Your instructions
Below is the data. Give it again, complete and exact.

Information shown

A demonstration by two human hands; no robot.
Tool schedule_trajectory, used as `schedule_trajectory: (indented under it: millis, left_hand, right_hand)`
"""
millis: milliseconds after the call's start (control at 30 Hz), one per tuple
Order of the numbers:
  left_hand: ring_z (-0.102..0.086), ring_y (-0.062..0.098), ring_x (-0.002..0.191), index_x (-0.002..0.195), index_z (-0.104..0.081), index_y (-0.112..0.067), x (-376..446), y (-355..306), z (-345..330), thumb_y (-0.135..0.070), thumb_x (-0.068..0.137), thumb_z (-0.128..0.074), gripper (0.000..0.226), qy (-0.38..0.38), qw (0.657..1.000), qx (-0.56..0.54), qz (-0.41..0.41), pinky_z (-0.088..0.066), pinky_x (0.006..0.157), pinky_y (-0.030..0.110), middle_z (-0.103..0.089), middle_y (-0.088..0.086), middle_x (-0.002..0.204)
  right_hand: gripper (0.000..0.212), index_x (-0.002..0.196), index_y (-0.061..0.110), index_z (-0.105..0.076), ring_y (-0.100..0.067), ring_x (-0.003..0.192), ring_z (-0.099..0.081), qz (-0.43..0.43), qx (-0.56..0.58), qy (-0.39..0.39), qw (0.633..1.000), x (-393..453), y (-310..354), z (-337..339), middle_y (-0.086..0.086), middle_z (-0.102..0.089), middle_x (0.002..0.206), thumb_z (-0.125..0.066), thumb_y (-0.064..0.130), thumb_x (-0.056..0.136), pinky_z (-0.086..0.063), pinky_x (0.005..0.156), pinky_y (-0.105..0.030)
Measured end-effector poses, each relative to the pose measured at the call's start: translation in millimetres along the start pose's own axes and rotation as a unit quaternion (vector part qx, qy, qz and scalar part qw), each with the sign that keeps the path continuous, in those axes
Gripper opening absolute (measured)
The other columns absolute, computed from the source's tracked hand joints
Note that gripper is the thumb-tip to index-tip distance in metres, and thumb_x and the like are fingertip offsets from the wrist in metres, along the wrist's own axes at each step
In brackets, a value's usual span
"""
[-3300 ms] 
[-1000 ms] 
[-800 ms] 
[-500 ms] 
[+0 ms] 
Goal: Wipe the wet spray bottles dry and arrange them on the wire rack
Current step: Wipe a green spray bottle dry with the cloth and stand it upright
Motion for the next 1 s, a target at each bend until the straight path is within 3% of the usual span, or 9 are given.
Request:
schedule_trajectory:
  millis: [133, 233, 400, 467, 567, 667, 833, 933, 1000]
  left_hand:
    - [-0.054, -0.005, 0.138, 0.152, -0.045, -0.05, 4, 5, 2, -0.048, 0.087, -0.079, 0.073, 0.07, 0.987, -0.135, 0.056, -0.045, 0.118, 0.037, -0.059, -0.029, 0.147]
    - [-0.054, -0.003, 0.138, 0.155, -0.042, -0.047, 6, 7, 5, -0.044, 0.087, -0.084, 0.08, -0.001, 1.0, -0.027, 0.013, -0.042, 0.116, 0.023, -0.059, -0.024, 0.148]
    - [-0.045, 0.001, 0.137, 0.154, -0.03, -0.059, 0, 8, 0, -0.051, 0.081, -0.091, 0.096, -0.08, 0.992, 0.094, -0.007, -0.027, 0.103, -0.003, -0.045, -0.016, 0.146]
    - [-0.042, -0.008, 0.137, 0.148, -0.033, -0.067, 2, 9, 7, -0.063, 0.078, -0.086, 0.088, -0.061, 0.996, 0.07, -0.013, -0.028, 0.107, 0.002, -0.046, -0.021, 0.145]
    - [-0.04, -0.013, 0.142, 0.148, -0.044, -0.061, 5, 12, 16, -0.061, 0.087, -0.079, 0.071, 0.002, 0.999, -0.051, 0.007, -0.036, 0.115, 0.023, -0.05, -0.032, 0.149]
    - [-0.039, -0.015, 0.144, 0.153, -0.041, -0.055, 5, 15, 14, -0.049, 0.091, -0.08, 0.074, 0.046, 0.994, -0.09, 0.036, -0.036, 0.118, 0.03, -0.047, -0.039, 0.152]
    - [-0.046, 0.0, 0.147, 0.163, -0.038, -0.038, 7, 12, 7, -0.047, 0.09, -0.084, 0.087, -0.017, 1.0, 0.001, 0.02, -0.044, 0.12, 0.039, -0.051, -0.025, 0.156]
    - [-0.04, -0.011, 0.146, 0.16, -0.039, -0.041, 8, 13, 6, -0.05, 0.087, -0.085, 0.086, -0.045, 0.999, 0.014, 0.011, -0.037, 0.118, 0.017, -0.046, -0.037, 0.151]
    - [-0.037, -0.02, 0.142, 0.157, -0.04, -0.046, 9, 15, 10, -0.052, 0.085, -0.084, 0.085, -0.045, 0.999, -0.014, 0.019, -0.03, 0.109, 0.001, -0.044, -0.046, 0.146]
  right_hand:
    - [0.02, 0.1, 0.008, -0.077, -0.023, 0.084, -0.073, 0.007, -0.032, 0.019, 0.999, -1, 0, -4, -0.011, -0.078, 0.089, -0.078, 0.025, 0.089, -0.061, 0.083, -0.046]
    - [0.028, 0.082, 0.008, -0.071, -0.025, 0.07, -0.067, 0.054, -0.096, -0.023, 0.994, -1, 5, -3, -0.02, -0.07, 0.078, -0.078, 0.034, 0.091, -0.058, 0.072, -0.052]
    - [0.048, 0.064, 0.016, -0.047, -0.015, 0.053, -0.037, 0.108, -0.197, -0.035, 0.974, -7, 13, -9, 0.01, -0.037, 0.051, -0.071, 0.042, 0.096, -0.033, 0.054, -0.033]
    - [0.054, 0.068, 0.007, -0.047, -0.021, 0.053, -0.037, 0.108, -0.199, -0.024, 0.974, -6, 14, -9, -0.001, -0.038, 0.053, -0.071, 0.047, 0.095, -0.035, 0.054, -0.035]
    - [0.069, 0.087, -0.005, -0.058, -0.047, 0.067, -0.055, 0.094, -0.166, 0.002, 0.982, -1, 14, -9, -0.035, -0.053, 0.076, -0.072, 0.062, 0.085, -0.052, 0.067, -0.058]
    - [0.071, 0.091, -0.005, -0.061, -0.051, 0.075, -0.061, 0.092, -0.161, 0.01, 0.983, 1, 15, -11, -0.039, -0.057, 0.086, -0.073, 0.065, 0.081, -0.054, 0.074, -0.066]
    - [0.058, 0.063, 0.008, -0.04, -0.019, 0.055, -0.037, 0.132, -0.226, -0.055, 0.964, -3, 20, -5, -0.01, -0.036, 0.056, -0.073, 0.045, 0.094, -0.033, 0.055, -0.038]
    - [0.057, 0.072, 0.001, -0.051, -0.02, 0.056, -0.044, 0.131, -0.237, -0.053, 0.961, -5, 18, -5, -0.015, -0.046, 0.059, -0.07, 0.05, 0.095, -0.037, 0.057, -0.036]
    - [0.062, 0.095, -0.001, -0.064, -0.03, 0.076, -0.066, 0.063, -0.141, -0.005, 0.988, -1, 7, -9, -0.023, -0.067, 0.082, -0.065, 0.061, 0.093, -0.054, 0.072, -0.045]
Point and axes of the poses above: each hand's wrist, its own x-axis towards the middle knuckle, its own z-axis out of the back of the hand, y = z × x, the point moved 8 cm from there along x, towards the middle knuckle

Response area
A demonstration by two human hands; no robot.
Tool schedule_trajectory, used as `schedule_trajectory: (indented under it: millis, left_hand, right_hand)`
"""
millis: milliseconds after the call's start (control at 30 Hz), one per tuple
Order of the numbers:
  left_hand: ring_z (-0.102..0.086), ring_y (-0.062..0.098), ring_x (-0.002..0.191), index_x (-0.002..0.195), index_z (-0.104..0.081), index_y (-0.112..0.067), x (-376..446), y (-355..306), z (-345..330), thumb_y (-0.135..0.070), thumb_x (-0.068..0.137), thumb_z (-0.128..0.074), gripper (0.000..0.226), qy (-0.38..0.38), qw (0.657..1.000), qx (-0.56..0.54), qz (-0.41..0.41), pinky_z (-0.088..0.066), pinky_x (0.006..0.157), pinky_y (-0.030..0.110), middle_z (-0.103..0.089), middle_y (-0.088..0.086), middle_x (-0.002..0.204)
  right_hand: gripper (0.000..0.212), index_x (-0.002..0.196), index_y (-0.061..0.110), index_z (-0.105..0.076), ring_y (-0.100..0.067), ring_x (-0.003..0.192), ring_z (-0.099..0.081), qz (-0.43..0.43), qx (-0.56..0.58), qy (-0.39..0.39), qw (0.633..1.000), x (-393..453), y (-310..354), z (-337..339), middle_y (-0.086..0.086), middle_z (-0.102..0.089), middle_x (0.002..0.206), thumb_z (-0.125..0.066), thumb_y (-0.064..0.130), thumb_x (-0.056..0.136), pinky_z (-0.086..0.063), pinky_x (0.005..0.156), pinky_y (-0.105..0.030)
Measured end-effector poses, each relative to the pose measured at the call's start: translation in millimetres along the start pose's own axes and rotation as a unit quaternion (vector part qx, qy, qz and scalar part qw), each with the sign that keeps the path continuous, in those axes
Gripper opening absolute (measured)
The other columns absolute, computed from the source's tracked hand joints
Note that gripper is the thumb-tip to index-tip distance in metres, and thumb_x and the like are fingertip offsets from the wrist in metres, along the wrist's own axes at each step
In brackets, a value's usual span
"""
[-3300 ms] 
[-1000 ms] 
[-800 ms] 
[-500 ms] 
[+0 ms] 
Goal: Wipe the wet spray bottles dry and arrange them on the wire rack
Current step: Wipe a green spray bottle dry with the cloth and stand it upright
Motion for the next 1 s, a target at each bend until the straight path is within 3% of the usual span, or 9 are given.
Request:
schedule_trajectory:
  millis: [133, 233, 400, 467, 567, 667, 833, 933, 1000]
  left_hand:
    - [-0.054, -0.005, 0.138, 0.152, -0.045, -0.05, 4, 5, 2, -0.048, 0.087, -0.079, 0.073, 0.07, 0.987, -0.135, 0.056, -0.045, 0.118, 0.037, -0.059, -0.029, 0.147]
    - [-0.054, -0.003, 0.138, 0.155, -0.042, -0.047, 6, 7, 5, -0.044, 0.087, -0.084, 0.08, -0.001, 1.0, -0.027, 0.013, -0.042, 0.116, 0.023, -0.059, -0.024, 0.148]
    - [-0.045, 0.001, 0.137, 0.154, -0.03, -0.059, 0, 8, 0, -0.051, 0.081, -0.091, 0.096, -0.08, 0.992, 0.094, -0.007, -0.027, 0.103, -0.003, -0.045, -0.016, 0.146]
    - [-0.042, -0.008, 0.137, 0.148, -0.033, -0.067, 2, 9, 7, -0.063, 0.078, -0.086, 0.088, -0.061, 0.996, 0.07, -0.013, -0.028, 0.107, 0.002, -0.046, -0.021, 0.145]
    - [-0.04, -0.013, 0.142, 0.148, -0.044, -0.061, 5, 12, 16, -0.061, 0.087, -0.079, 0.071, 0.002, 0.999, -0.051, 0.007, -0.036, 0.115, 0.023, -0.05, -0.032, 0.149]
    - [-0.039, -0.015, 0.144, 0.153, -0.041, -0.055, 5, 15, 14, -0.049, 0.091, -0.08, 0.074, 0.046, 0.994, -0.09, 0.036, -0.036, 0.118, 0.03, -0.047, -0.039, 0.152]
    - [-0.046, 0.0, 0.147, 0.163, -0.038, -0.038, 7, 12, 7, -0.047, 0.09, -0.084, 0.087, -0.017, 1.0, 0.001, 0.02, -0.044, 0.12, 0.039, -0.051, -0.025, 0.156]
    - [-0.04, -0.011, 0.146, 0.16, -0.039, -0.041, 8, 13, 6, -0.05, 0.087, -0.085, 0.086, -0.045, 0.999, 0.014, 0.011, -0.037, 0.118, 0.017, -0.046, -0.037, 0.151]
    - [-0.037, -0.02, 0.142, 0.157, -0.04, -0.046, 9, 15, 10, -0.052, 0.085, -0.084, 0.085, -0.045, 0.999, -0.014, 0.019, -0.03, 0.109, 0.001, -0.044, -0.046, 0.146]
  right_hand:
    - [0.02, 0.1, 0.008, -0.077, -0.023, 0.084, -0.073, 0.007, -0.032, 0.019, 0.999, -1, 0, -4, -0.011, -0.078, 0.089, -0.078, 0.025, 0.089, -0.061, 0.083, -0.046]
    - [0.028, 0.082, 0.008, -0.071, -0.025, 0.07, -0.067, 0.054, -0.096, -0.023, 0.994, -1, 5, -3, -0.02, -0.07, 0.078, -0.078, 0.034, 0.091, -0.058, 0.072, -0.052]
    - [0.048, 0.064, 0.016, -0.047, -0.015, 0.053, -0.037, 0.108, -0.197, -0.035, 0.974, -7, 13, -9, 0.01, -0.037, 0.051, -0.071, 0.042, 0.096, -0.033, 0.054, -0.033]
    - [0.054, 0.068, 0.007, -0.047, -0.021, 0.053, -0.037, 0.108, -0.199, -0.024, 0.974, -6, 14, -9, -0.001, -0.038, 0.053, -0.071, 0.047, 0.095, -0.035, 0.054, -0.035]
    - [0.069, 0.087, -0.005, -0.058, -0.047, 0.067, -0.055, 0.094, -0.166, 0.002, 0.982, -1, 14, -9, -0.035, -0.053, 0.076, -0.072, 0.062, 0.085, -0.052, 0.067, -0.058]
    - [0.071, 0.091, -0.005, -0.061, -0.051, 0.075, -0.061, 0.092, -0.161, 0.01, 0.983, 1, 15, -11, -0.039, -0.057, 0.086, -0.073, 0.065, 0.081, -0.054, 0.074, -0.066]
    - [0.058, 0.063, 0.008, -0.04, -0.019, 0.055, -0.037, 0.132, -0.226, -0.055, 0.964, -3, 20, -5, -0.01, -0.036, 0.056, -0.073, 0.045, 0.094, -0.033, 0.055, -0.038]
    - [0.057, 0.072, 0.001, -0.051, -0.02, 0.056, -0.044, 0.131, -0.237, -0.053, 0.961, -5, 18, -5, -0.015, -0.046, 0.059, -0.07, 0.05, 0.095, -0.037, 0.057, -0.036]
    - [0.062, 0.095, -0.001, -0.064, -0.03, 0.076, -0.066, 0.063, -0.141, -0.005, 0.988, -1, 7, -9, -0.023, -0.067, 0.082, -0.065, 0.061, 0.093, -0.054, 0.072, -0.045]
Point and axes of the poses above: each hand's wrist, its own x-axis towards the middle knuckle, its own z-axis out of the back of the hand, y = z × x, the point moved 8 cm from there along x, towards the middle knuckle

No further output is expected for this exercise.